# [Prompt]
Below is a listing to repeat exactly, with its pictures left out.

# [Recorded information]

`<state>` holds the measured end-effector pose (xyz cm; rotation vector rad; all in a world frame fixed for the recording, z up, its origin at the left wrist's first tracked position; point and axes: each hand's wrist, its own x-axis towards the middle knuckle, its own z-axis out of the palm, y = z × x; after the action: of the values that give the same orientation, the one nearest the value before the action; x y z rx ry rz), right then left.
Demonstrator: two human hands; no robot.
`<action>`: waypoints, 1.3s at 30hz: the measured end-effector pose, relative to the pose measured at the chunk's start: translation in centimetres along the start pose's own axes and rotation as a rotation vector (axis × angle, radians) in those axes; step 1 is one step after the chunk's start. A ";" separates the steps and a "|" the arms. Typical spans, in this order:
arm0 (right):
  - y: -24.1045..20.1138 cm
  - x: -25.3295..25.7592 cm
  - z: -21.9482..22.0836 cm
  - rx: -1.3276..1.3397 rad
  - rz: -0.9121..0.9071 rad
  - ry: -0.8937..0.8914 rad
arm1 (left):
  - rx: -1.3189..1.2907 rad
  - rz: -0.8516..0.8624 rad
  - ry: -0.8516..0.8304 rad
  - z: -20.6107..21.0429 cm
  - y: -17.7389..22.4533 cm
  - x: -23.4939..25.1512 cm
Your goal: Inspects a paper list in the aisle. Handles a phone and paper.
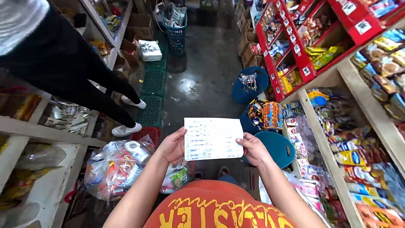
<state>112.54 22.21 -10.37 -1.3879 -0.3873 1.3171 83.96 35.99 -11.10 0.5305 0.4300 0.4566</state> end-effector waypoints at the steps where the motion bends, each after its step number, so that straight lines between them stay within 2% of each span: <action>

# [Solution to the problem]
`<state>` holds the measured end-effector pose (xyz cm; rotation vector rad; all in a world frame fixed for the recording, z up, its origin at the left wrist's first tracked position; point and axes: each hand's wrist, its own x-axis towards the middle knuckle, its own z-axis out of the palm, y = z × x; after the action: of the values that give the same orientation, the one nearest the value before the action; x y z rx ry rz), right then left.
Demonstrator: two human hands; no robot.
`<action>`: waypoints, 1.3s at 30hz: the measured end-effector pose, relative to the pose measured at the chunk's start: translation in centimetres along the start pose's own axes and rotation as a rotation vector (axis × angle, radians) in those axes; step 1 is one step after the chunk's start. A ";" separates the steps and a "|" the arms. Typical spans, in this order:
arm0 (right):
  - y: -24.1045..20.1138 cm
  - x: -25.3295..25.7592 cm
  - z: -21.9482..22.0836 cm
  - rx: -1.3276..1.3397 rad
  - rz: -0.9121..0.9071 rad
  - ry: -0.8937..0.8914 rad
arm1 (left):
  - rx: -1.3189..1.2907 rad
  - rz: -0.8516..0.8624 rad
  - ry: -0.8516..0.8304 rad
  - z: -20.6107..21.0429 cm
  - y: -17.7389..22.4533 cm
  - x: -23.4939..25.1512 cm
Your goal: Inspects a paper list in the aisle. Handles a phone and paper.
<state>112.54 22.21 -10.37 -1.3879 -0.3873 1.3171 83.96 35.99 -11.10 0.5305 0.4300 0.4566</state> end-effector waypoints at the steps where the motion bends, each after its step number, so that straight lines between them stay within 2% of each span: <action>

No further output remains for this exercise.